## Task prompt
Down to the final line, write out the data below exactly.

## Information supplied

■ ■ ■ ■

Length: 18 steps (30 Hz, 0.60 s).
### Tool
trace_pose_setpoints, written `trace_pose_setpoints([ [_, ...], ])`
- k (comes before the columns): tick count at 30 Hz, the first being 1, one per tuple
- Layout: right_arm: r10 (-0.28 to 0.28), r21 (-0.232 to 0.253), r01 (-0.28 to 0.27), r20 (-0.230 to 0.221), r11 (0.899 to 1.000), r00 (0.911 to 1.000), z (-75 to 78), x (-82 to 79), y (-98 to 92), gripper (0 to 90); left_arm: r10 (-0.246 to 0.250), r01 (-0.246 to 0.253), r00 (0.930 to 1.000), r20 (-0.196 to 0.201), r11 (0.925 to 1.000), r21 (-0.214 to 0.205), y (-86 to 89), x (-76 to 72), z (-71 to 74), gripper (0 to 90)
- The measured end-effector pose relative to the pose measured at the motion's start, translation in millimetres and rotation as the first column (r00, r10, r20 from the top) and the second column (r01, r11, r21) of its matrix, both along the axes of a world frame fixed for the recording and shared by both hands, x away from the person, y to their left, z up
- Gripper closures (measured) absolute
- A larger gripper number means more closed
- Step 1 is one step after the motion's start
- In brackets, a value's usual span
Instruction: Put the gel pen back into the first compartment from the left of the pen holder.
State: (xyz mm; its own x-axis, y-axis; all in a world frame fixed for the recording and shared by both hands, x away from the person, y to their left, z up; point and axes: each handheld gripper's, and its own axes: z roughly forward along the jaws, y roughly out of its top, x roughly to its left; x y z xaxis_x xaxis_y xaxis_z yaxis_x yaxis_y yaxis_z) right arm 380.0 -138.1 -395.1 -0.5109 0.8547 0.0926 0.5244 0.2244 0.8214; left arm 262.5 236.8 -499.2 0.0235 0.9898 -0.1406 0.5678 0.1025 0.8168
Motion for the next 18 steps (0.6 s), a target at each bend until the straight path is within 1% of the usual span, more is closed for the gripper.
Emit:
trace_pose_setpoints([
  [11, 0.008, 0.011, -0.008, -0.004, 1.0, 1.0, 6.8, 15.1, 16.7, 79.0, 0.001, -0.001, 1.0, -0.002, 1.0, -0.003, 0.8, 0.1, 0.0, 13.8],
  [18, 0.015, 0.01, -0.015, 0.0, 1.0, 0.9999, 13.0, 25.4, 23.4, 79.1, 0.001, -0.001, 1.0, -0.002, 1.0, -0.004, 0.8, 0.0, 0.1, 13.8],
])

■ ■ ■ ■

## Result for this exercise
Length: 18 steps (30 Hz, 0.60 s).
### Tool
trace_pose_setpoints, written `trace_pose_setpoints([ [_, ...], ])`
- k (comes before the columns): tick count at 30 Hz, the first being 1, one per tuple
- Layout: right_arm: r10 (-0.28 to 0.28), r21 (-0.232 to 0.253), r01 (-0.28 to 0.27), r20 (-0.230 to 0.221), r11 (0.899 to 1.000), r00 (0.911 to 1.000), z (-75 to 78), x (-82 to 79), y (-98 to 92), gripper (0 to 90); left_arm: r10 (-0.246 to 0.250), r01 (-0.246 to 0.253), r00 (0.930 to 1.000), r20 (-0.196 to 0.201), r11 (0.925 to 1.000), r21 (-0.214 to 0.205), y (-86 to 89), x (-76 to 72), z (-71 to 74), gripper (0 to 90)
- The measured end-effector pose relative to the pose measured at the motion's start, translation in millimetres and rotation as the first column (r00, r10, r20 from the top) and the second column (r01, r11, r21) of its matrix, both along the axes of a world frame fixed for the recording and shared by both hands, x away from the person, y to their left, z up
- Gripper closures (measured) absolute
- A larger gripper number means more closed
- Step 1 is one step after the motion's start
- In brackets, a value's usual span
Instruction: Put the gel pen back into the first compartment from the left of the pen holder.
State: (xyz mm; its own x-axis, y-axis; all in a world frame fixed for the recording and shared by both hands, x away from the person, y to their left, z up; point and axes: each handheld gripper's, and its own axes: z roughly forward along the jaws, y roughly out of its top, x roughly to its left; x y z xaxis_x xaxis_y xaxis_z yaxis_x yaxis_y yaxis_z) right arm 380.0 -138.1 -395.1 -0.5109 0.8547 0.0926 0.5244 0.2244 0.8214; left arm 262.5 236.8 -499.2 0.0235 0.9898 -0.1406 0.5678 0.1025 0.8168
Motion for the next 18 steps (0.6 s), a target at each bend until the straight path is within 1% of the usual span, more is closed for the gripper.
Emit:
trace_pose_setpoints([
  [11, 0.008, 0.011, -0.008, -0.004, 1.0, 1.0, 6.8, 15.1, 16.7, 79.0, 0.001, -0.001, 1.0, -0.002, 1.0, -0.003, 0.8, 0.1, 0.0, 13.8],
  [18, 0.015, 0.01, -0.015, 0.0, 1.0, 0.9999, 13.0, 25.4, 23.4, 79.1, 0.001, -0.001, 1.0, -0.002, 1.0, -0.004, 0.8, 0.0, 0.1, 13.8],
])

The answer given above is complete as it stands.